WHAT IS BEING ASKED: Please repeat exactly the lines below from the one containing "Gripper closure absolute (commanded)" down to the one containing "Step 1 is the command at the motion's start", both included, and nothing else.

DATA:
____________

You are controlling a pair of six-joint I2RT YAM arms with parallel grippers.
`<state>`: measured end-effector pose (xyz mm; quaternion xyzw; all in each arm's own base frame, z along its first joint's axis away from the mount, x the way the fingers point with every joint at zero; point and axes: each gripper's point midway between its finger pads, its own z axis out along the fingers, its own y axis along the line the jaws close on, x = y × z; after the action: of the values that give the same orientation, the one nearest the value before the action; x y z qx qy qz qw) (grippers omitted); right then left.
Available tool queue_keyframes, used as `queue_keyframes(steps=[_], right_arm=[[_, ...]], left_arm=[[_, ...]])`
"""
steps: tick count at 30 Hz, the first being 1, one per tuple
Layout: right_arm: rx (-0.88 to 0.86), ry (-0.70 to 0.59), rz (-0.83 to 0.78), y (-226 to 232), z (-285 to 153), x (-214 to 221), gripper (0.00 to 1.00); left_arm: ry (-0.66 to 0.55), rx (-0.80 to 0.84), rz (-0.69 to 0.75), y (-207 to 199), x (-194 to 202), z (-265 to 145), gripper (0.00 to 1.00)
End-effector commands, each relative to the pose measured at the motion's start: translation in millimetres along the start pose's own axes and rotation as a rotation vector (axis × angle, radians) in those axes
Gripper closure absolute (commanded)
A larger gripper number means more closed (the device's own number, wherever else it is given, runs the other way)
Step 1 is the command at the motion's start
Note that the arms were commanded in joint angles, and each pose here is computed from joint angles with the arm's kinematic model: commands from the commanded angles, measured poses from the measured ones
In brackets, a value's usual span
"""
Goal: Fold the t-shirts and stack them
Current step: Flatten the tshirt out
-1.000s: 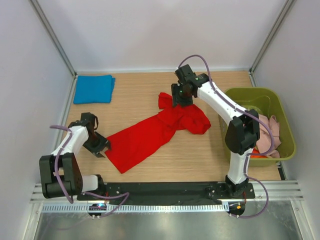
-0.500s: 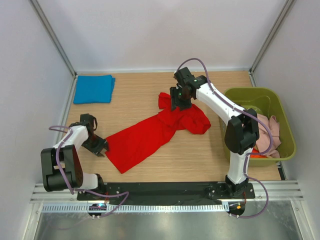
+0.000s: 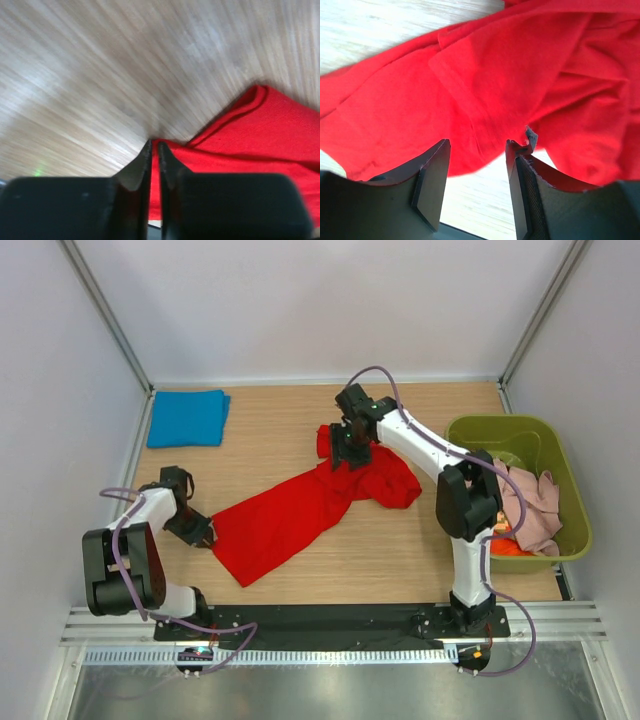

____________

ANSWER SECTION:
Gripper closure absolute (commanded)
A larger gripper number means more closed (the device's own number, wherever else it is given, runs the other way)
Step 1 is the command at the motion's start

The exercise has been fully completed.